Gradient Descent Algorithm (for linear regression with multiple variables i.e. for multiple linear regression)

Terminology (notation used):

$n$ - this is the number of features (the number of input variables)

$X_1, X_2, \dots, X_n$ - these are the features

$X_j$ - the $j$-th feature ($j = 1,2,\dots,n$)

$m$ - the size of the training set (the number of training examples)

$X_j^{(i)}$ - the $i$-th training value from the $j$-th feature ($i = 1,2,\dots,m$)

Let's assume that we have the following features and training examples.
 
# $X_1$ $X_2$ ... $X_n$
1 2100 5 ... 80
2 1200 3 ... 45
3 800 2 ... 50
... ... ... ... ...
m 1500 2 ... 72

Here we have that $X_1^{(3)} = 800$, $X_2^{(2)} = 3$, $X_n^{(3)} = 50$, $X_n^{(m)} = 72$

$\overrightarrow{X}^{(i)}$ - this is a row vector of all $i$-th training values (basically the $i$-th row from the table above), so this is the $i$-th training example

$\overrightarrow{X}^{(i)} = (X_1^{(i)}, X_2^{(i)}, \dots, X_n^{(i)})$, for $i=1,2,\dots,m$ 

Note: The training examples are the rows from the table above.

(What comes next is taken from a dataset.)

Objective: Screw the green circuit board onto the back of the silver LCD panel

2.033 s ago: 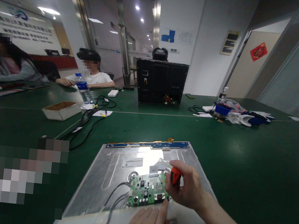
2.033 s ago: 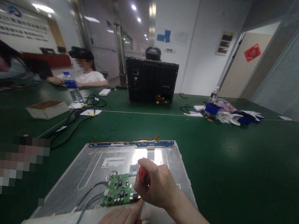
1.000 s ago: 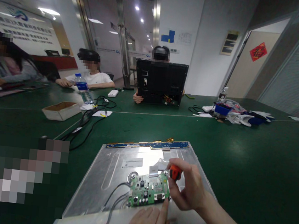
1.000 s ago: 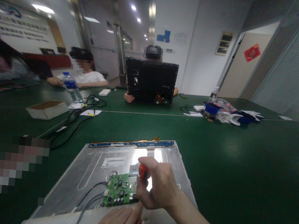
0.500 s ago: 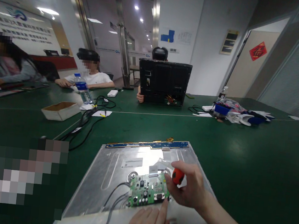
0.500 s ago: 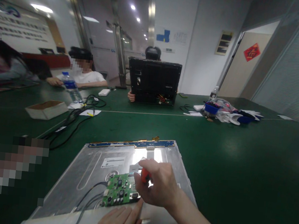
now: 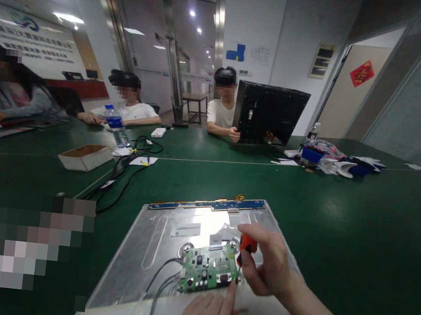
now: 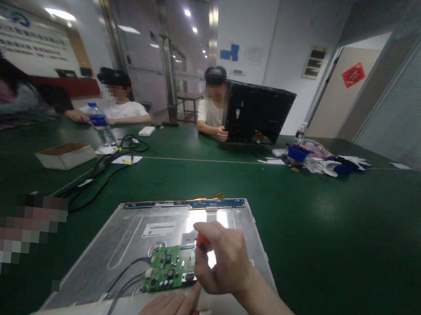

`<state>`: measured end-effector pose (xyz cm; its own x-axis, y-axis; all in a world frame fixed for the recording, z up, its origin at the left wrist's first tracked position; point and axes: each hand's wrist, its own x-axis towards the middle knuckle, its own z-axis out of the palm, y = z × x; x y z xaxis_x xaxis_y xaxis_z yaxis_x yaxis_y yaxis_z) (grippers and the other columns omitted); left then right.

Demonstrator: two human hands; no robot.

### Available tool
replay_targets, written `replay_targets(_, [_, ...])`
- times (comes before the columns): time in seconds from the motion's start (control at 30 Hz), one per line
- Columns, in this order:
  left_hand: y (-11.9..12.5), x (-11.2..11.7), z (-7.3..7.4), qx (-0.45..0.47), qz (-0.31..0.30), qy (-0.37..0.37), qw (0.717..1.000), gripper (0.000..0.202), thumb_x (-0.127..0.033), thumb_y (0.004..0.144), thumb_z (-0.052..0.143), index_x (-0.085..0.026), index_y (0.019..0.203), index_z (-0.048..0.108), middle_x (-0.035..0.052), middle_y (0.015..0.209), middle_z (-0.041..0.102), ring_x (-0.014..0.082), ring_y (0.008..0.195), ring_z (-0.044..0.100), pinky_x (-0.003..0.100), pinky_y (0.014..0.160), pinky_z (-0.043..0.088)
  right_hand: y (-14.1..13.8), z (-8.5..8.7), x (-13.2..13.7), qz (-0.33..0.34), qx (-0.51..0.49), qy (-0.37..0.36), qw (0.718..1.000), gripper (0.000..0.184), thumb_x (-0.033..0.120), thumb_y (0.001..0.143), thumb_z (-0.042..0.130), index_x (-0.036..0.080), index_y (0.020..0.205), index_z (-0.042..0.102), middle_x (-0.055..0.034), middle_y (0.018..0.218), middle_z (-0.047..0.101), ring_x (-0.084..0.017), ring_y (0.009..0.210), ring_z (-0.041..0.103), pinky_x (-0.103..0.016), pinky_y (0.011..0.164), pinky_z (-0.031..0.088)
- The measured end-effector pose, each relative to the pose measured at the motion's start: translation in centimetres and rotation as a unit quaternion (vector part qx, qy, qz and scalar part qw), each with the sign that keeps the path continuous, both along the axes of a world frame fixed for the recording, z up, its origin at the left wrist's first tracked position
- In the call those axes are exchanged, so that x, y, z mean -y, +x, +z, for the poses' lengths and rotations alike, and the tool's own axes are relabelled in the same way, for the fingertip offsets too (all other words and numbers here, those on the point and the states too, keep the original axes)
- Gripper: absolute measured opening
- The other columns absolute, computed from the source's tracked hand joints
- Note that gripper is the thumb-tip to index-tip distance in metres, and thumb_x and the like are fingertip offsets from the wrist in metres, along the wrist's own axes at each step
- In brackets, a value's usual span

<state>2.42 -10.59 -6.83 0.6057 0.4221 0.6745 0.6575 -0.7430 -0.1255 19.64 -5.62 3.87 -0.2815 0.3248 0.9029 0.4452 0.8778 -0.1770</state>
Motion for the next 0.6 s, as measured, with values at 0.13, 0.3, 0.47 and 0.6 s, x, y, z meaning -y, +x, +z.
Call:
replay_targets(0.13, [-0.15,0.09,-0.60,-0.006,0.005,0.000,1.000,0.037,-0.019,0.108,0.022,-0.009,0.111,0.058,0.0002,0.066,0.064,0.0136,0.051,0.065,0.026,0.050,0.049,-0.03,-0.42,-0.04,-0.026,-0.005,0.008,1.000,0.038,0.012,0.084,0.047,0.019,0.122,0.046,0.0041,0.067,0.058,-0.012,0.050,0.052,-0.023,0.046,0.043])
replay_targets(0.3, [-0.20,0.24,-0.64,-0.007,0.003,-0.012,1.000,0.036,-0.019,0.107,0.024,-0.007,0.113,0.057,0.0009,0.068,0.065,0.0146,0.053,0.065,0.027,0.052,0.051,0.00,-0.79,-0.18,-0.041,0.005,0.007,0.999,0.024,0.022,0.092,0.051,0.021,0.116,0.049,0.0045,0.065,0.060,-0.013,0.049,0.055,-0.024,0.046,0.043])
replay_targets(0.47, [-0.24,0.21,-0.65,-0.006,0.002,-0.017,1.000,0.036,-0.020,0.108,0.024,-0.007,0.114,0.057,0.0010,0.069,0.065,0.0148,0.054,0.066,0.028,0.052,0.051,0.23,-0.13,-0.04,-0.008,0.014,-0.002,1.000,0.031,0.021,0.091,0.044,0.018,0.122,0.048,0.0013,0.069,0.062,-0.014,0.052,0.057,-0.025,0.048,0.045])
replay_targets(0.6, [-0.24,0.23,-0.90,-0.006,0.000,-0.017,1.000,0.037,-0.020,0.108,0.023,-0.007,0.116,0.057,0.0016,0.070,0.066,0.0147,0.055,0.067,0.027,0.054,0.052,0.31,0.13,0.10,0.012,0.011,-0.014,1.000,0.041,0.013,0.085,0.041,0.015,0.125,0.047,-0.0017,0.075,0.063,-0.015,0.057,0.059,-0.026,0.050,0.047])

The linear regression model for a single feature was defined as follows.

$f_{w,b} = w \cdot x + b \tag{1}$

The linear regression model for multiple features is defined as follows.

$f_{w,b} = \sum_{j=1}^n w_j \cdot x_j + b \tag{2}$

We can rewrite this model in vector notation. Let us denote 

$\overrightarrow {w} = (w_1, w_2, \dots, w_n)$ - this is a row vector of $n$ scalars (these are the weights assigned to the features)

$b$ - this is a scalar (a number)

$\overrightarrow {x} = (x_1, x_2, \dots, x_n)$ - this is a row vector of $n$ scalars (the input variables to our model)

Then for the multiple linear regression model we obtain

$f_{\overrightarrow{w},b} = \overrightarrow{w} \cdot \overrightarrow{x} + b \tag{3}$

Here $\overrightarrow{w}, \overrightarrow{b}$ are the parameters of the multiple linear regression model.

In this notation $\overrightarrow{w}\cdot \overrightarrow{x}$ is the dot product of the vectors $\overrightarrow{w}$ and $\overrightarrow{x}$ i.e. 

$\overrightarrow{w} \cdot \overrightarrow{x} = \sum_{j=1}^n w_j \cdot x_j \tag{4}$

Note: This is called multiple linear regression, and not multivariate linear regression. The term multivariate linear regression in machine learning is used for something else.